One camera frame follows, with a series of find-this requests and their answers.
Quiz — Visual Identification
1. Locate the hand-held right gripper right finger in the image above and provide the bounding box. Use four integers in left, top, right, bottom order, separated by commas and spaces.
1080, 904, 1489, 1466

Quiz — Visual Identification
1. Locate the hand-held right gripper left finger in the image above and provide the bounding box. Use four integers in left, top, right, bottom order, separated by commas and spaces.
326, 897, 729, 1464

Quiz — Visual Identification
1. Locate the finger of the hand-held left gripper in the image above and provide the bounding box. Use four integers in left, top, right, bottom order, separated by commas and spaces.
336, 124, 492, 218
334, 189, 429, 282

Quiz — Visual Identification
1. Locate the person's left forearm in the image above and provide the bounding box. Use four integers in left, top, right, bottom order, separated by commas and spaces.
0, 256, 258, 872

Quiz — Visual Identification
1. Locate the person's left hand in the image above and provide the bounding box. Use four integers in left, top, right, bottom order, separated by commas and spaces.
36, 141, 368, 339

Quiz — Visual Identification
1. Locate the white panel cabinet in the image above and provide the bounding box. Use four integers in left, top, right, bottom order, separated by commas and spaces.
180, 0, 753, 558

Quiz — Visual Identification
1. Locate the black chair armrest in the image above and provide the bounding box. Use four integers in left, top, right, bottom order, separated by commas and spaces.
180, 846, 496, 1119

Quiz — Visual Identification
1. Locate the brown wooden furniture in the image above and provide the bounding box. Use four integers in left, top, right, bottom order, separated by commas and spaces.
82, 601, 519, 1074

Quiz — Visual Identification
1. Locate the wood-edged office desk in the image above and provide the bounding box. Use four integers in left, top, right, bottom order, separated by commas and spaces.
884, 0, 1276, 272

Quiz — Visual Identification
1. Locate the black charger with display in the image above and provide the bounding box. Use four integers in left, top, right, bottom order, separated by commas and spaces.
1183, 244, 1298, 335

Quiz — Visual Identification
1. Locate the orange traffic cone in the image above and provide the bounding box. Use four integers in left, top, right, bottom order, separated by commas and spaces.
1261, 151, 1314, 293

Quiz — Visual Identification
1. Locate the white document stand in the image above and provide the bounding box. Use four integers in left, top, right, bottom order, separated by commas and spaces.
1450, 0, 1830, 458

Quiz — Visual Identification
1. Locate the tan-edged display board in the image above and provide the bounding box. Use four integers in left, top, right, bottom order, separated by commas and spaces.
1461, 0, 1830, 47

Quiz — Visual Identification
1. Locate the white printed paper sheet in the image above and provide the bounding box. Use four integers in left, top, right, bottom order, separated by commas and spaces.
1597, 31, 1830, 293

- _WHAT IS NEEDED_:
Print the data above exactly as it was provided.

- _ANSWER TO THIS TASK_:
One camera frame follows, with a series of find-this requests and their answers.
Quiz — Visual Identification
1. Locate the hand-held right gripper right finger in the image above and provide the bounding box. Use four integers in left, top, right, bottom order, separated by commas and spaces.
1080, 904, 1489, 1466

Quiz — Visual Identification
1. Locate the hand-held right gripper left finger in the image above and provide the bounding box. Use four integers in left, top, right, bottom order, separated by commas and spaces.
326, 897, 729, 1464

Quiz — Visual Identification
1. Locate the finger of the hand-held left gripper in the image above and provide the bounding box. Use four integers in left, top, right, bottom order, separated by commas and spaces.
336, 124, 492, 218
334, 189, 429, 282

Quiz — Visual Identification
1. Locate the person's left forearm in the image above and provide the bounding box. Use four integers in left, top, right, bottom order, separated by commas and spaces.
0, 256, 258, 872

Quiz — Visual Identification
1. Locate the person's left hand in the image above and provide the bounding box. Use four integers in left, top, right, bottom order, separated by commas and spaces.
36, 141, 368, 339

Quiz — Visual Identification
1. Locate the white panel cabinet in the image above and provide the bounding box. Use four integers in left, top, right, bottom order, separated by commas and spaces.
180, 0, 753, 558

Quiz — Visual Identification
1. Locate the black chair armrest in the image above and provide the bounding box. Use four integers in left, top, right, bottom order, separated by commas and spaces.
180, 846, 496, 1119

Quiz — Visual Identification
1. Locate the brown wooden furniture in the image above and provide the bounding box. Use four integers in left, top, right, bottom order, separated by commas and spaces.
82, 601, 519, 1074

Quiz — Visual Identification
1. Locate the wood-edged office desk in the image above and provide the bounding box. Use four integers in left, top, right, bottom order, separated by commas and spaces.
884, 0, 1276, 272

Quiz — Visual Identification
1. Locate the black charger with display in the image above and provide the bounding box. Use four integers in left, top, right, bottom order, separated by commas and spaces.
1183, 244, 1298, 335

Quiz — Visual Identification
1. Locate the orange traffic cone in the image above and provide the bounding box. Use four integers in left, top, right, bottom order, separated by commas and spaces.
1261, 151, 1314, 293

Quiz — Visual Identification
1. Locate the white document stand in the image above and provide the bounding box. Use four integers in left, top, right, bottom order, separated by commas and spaces.
1450, 0, 1830, 458

Quiz — Visual Identification
1. Locate the tan-edged display board in the image above and provide the bounding box. Use four integers in left, top, right, bottom order, separated by commas and spaces.
1461, 0, 1830, 47

Quiz — Visual Identification
1. Locate the white printed paper sheet in the image above and provide the bounding box. Use four integers in left, top, right, bottom order, separated by commas and spaces.
1597, 31, 1830, 293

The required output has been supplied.